Blackening resistance: Stands in an atmosphere of 80 ° C and 95% relative humidity for 24 hours to change black, measure the brightness (L value) before and after black change according to JIS-Z-8722, and ΔL (= L value before black change-L value after black change) was determined and evaluated as follows.
○: -6 ≤ ΔL
Δ: -10 ≦ ΔL <-6
×: ΔL <-10
The results are shown in Table 1. It can be seen that the sample containing Mg in the molten Zn—Al alloy plating layer as an example of the present invention and having an area ratio of Zn—Al eutectic in the plating layer surface of 10% or less is excellent in blackening resistance.

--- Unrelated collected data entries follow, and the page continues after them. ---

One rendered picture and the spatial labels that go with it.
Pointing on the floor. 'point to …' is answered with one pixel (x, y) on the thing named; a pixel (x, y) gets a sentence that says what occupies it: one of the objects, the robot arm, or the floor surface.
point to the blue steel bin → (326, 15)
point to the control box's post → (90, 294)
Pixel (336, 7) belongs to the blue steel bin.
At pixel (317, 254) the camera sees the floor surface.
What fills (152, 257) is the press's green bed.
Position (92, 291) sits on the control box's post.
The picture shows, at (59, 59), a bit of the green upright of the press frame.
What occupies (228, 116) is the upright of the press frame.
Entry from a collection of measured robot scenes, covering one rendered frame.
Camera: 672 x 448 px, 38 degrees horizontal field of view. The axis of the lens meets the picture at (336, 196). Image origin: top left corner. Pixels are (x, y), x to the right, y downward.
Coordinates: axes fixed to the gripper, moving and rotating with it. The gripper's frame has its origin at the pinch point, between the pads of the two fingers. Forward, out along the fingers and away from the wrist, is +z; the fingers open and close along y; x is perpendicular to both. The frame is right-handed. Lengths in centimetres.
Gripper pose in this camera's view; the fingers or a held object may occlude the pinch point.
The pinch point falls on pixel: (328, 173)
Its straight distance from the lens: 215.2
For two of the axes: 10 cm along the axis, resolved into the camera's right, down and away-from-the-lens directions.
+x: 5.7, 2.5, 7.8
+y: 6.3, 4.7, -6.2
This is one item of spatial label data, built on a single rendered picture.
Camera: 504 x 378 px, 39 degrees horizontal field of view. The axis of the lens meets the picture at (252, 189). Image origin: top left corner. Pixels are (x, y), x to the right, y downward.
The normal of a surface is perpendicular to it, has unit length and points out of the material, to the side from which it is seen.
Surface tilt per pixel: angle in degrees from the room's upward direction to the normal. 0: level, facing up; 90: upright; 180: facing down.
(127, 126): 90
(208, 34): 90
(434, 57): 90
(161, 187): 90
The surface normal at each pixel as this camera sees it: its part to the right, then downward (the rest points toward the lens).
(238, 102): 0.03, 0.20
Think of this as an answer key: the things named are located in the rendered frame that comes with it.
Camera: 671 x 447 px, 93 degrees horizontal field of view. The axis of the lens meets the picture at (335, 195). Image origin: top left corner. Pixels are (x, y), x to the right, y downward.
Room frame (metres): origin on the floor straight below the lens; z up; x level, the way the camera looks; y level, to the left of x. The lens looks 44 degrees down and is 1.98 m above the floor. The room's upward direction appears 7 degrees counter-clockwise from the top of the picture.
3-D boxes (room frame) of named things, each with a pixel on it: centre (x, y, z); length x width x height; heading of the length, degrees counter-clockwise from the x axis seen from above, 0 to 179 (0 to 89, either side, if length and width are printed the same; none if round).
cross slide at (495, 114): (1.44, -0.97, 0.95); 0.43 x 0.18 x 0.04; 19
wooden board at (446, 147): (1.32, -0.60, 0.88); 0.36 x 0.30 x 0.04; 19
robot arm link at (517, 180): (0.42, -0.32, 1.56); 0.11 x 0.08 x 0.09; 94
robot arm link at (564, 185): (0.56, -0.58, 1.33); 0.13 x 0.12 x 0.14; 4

In addition, the sample of the example of the present invention showed a good appearance and had no problem in workability.

Claims (2)

  At least one surface of the steel sheet has Al: 1.0 to 10% by mass and Mg: 0.2 to 1% by mass, and the remainder has a molten Zn-Al alloy plating layer composed of Zn and inevitable impurities, A hot-dip Zn-Al alloy-plated steel sheet, wherein the area ratio of Zn-Al eutectic occupying the surface of the Zn-Al alloy plating layer is 10% or less.   2. The hot-dip Zn—Al-based alloy plated steel sheet according to claim 1, wherein the hot-dip Zn—Al-based alloy plated layer further contains Ni: 0.005 to 0.1% by mass.